++++ Records to use ++++

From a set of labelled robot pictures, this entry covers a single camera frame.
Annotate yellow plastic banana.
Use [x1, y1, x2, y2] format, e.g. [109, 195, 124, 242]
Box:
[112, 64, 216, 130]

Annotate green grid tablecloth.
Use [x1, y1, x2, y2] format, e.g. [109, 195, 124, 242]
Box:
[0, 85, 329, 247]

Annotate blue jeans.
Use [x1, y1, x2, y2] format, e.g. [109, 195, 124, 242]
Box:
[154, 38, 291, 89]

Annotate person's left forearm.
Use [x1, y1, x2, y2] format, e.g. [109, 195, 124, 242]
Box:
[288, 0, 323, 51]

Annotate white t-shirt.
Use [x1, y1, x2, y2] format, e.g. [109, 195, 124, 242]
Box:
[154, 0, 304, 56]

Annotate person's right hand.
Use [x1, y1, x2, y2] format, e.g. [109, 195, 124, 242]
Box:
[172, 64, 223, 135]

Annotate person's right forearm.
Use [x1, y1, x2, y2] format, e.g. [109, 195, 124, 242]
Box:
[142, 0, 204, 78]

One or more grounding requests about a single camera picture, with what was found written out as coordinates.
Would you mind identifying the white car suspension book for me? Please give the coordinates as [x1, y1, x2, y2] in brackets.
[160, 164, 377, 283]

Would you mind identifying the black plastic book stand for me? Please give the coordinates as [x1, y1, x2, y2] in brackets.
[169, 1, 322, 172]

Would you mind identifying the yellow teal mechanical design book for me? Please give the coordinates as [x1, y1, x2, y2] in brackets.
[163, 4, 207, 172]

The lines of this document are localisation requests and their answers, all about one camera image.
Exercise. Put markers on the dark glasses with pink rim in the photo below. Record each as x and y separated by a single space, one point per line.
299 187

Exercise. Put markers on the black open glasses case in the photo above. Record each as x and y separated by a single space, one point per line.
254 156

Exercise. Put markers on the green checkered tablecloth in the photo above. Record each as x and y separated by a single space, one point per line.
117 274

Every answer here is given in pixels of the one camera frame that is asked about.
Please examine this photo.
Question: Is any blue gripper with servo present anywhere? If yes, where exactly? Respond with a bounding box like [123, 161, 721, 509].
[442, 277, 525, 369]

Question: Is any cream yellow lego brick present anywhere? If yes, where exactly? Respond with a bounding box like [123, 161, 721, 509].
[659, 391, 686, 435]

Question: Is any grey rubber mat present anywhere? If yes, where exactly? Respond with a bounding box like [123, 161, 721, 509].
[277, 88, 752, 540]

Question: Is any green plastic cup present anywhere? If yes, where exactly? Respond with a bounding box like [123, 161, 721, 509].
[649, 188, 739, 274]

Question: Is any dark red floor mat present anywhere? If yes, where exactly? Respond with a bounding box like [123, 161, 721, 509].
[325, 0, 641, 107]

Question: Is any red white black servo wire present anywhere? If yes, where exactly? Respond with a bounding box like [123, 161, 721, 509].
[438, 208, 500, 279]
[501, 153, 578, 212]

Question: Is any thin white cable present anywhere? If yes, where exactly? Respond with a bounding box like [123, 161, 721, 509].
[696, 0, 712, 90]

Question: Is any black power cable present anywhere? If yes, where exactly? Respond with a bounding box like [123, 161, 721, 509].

++++

■ **Problem description**
Copy out each line of the records above that includes "requests".

■ **Answer to this exercise**
One or more grounding requests about a single camera picture, with what was found written out as coordinates.
The lines of this document are localisation requests and their answers, all about one camera image.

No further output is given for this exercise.